• [REQUIRED WORK] For this listing, the lines between the one holding "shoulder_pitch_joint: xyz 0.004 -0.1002" and the one holding "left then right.", inclusive, must be set down exactly.
Top of DATASET EXCERPT
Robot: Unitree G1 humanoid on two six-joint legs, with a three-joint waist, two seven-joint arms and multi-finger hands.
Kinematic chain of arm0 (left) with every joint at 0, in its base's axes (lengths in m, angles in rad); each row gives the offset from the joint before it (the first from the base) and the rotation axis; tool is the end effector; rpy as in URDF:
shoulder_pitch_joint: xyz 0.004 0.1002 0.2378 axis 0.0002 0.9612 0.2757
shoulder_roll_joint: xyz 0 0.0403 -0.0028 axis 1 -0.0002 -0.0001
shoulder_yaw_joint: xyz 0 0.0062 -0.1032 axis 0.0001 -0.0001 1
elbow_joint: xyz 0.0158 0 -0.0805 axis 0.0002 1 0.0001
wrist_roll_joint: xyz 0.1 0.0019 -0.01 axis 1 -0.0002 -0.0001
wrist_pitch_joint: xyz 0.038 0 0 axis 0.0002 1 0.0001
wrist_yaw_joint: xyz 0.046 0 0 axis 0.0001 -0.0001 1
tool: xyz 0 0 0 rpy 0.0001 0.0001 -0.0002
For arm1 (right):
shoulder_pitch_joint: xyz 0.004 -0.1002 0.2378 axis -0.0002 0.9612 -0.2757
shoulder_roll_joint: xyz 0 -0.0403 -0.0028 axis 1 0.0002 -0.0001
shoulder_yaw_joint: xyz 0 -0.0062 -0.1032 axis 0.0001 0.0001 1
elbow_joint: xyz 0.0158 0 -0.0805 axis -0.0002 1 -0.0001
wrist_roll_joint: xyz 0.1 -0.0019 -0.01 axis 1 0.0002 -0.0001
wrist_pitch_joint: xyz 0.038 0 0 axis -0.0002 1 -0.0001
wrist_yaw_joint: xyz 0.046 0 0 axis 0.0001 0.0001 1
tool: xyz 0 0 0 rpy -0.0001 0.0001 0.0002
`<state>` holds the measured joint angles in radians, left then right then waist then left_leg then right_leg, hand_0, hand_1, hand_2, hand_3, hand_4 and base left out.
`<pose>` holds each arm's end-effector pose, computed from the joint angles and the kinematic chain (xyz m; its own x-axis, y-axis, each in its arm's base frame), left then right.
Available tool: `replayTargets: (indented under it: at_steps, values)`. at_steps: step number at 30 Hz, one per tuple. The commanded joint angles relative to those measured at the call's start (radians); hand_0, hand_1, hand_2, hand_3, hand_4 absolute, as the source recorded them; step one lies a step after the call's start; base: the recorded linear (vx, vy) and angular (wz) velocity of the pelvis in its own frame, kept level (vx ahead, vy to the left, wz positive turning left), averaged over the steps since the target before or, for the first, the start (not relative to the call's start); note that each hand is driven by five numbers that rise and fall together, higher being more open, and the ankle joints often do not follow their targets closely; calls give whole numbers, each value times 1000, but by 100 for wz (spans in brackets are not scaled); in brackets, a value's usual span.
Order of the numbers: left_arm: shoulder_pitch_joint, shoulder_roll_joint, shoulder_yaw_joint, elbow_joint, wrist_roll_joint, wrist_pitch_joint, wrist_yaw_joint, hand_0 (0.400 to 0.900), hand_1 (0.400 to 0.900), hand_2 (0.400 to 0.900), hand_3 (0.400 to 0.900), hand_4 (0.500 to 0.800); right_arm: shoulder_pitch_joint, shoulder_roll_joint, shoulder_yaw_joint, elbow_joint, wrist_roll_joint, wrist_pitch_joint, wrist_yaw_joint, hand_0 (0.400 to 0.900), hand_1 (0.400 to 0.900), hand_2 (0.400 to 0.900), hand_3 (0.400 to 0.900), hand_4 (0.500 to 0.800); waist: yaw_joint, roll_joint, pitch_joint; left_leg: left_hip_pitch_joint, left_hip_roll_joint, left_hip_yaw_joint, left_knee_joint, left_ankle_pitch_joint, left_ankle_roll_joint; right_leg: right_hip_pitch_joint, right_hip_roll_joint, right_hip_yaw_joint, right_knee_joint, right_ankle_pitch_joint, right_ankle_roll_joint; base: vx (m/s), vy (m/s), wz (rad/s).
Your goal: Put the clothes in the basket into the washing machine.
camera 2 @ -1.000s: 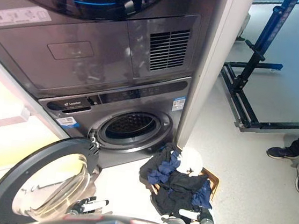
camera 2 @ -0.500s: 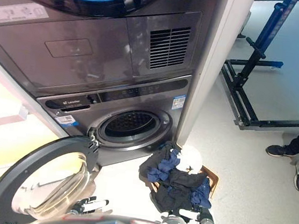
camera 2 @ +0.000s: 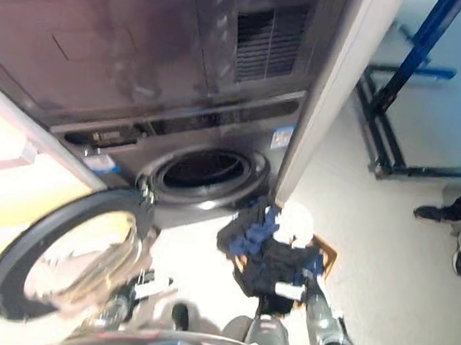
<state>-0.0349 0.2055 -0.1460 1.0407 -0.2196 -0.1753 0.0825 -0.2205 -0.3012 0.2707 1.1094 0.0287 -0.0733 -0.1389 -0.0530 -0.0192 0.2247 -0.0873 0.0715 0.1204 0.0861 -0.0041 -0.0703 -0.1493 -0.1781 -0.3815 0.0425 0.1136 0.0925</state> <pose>0.1224 0.2038 -0.0981 0.6640 0.1761 -0.7267 -0.0924 0.9838 0.1539 0.1707 -0.2213 -0.0781 0.6945 -0.2175 -0.6858 -0.1402 0.8940 -0.4255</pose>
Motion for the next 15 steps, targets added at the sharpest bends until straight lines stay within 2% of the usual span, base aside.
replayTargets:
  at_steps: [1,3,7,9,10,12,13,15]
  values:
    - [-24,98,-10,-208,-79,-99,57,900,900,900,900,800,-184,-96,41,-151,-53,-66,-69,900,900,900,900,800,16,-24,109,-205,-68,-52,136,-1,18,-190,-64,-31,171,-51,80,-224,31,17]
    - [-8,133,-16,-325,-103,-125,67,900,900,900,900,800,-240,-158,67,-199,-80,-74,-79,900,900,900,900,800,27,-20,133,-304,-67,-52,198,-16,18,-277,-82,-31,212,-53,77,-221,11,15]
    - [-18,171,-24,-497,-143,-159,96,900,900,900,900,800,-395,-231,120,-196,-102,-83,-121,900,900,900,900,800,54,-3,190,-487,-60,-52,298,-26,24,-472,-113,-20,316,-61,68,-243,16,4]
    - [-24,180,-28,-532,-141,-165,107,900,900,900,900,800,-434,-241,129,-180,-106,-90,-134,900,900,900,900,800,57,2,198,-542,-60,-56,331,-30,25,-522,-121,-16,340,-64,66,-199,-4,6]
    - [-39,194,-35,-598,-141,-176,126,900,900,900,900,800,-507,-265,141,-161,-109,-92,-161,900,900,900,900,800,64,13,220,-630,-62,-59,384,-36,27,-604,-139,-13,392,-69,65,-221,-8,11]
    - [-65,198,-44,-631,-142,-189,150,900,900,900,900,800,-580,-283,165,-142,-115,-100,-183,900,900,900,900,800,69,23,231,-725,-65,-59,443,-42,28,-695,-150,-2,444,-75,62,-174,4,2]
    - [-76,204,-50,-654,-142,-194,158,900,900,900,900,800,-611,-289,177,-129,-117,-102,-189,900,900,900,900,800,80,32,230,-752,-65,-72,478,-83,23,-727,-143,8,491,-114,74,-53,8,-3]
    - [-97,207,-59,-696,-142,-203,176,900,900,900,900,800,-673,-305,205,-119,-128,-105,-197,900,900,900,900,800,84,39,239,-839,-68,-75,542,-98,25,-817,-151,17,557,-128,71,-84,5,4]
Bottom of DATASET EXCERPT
• [SOLUTION FOR THIS EXERCISE]
shoulder_pitch_joint: xyz 0.004 -0.1002 0.2378 axis -0.0002 0.9612 -0.2757
shoulder_roll_joint: xyz 0 -0.0403 -0.0028 axis 1 0.0002 -0.0001
shoulder_yaw_joint: xyz 0 -0.0062 -0.1032 axis 0.0001 0.0001 1
elbow_joint: xyz 0.0158 0 -0.0805 axis -0.0002 1 -0.0001
wrist_roll_joint: xyz 0.1 -0.0019 -0.01 axis 1 0.0002 -0.0001
wrist_pitch_joint: xyz 0.038 0 0 axis -0.0002 1 -0.0001
wrist_yaw_joint: xyz 0.046 0 0 axis 0.0001 0.0001 1
tool: xyz 0 0 0 rpy -0.0001 0.0001 0.0002
`<state>` holds the measured joint angles in radians, left then right then waist then left_leg then right_leg, hand_0, hand_1, hand_2, hand_3, hand_4 and base left out.
`<pose>` holds each arm's end-effector pose, computed from the joint angles and the kinematic chain (xyz m; its own x-axis, y-axis, each in its arm's base frame), left then right.

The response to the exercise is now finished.